August1980 · 16/10/2025 18:38

CleverTraybake · 16/10/2025 18:28

Presumably she’s not routinely snogging guy at Asda fish counter with every purchase?

Aren’t you very clever!

Thanks @Meep2024 I always wonder how they leave products that is known to cause allergies so exposed! The nuts I know I usually sealed but the fish counters more often that not is open…

2025VibeandThrive · 16/10/2025 18:41

Sounds like his mum is jealous. Like he is sacrificing something massive for you. It’s a bit of fish and it could save your life. She needs to mind her own business.

housethatbuiltme · 16/10/2025 18:41

mermaidproblems · 15/10/2025 17:24

Am I BU? I didn’t think so ?!!!

MIL has lost it today over DP not being able to have fish and chips with her . I’m allergic to fish, shellfish and peanuts. We’ve always had the agreement he avoids these foods too. She has sent me a message telling me I’m too controlling and ‘you can’t tell someone what they can and can’t eat’

‘you can’t tell someone what they can and can’t eat’

Exactly, he agreed willingly not to do something that could risk his girlfriends health and life and SHE can't override that tell him what he 'can' eat. He's not a child.

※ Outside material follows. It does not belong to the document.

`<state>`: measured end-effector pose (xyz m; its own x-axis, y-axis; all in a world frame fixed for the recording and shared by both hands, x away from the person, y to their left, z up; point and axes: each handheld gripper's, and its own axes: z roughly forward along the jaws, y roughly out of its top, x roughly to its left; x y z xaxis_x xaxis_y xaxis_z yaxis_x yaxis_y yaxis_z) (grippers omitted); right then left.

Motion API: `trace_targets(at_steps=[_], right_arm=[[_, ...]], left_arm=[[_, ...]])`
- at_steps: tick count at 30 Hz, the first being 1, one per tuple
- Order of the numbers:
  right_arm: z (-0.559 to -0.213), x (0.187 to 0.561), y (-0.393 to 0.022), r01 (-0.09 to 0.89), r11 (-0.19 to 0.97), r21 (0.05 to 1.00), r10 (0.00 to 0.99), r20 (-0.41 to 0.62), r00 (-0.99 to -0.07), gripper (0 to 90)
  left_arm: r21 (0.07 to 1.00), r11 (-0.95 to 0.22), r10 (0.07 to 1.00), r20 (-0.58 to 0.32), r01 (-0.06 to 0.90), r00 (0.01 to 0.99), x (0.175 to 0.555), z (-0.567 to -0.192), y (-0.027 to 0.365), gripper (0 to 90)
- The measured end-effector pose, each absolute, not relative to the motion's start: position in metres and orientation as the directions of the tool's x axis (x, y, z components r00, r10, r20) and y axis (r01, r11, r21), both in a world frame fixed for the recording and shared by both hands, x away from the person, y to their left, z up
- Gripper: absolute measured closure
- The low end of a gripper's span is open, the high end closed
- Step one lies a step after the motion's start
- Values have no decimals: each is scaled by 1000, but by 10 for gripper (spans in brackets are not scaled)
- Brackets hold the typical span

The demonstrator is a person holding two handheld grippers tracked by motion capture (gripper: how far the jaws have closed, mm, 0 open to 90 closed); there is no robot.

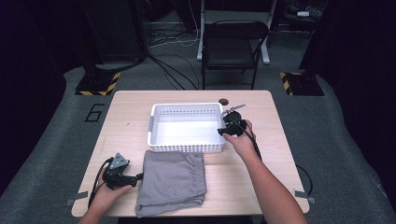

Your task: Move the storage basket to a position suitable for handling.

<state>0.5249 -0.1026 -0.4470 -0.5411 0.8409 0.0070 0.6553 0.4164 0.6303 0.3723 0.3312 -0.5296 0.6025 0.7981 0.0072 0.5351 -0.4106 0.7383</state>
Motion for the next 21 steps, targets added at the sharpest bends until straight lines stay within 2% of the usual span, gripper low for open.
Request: trace_targets(at_steps=[12,21], right_arm=[[-424,508,-117,630,378,679,846,23,-532,451],[-409,469,-125,566,393,724,804,28,-594,430]], left_arm=[[738,-419,791,11,529,611,373,-530,332,138],[745,-412,794,11,524,608,372,-531,331,138]])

Cariadm · 16/10/2025 18:42

I find it strange that if you have been together for12 years why MIL is only now throwing a wobbly about this? Surely the situation must have arisen before now and IMO it's solely your DH's responsibility to make sure that his DM understands that it was his choice not to eat fish etc, that he is happy with this and in no way are you trying to 'control' him?! 🙄
She perhaps is wrongly perceiving the situation to suit her own agenda in that DH is not entirely happy with having his choices curtailed but isn't being truthful with you about it, but that still doesn't explain why it's taken her 12 years to behave this way!
Personally I would tell her to 'mind her beeswax' but clear that with DH first and only after you have got his side of the story!! 😊

OldGothsFadeToGrey · 16/10/2025 18:42

LeaderBee · 15/10/2025 19:40

It's a bit of a tough one really, he should obviously be careful around you but at the same time, he doesn't have an allergy so him never being able to eat the thing again seems a bit unfair, especially if he likes it.

Is there a time frame where he can eat something and then the effects wear off before he interacts with you?

If someone told me i could never eat curry again because you're allergic, id be having a good old think about whether i could tolerate that anymore or not.

on those grounds might have to see if my 5 year old can move out so I can eat cashews and pistachios again. Butter chicken curry just isn’t the same made with almonds.

or I can live without them because I like him more than cashews and pistachios.

I like him best when he’s not dead though so it’s not worth the risk.

Her boyfriend probably feels the same way as I do.

if he didn’t though I’d have to consider whether I could tolerate that.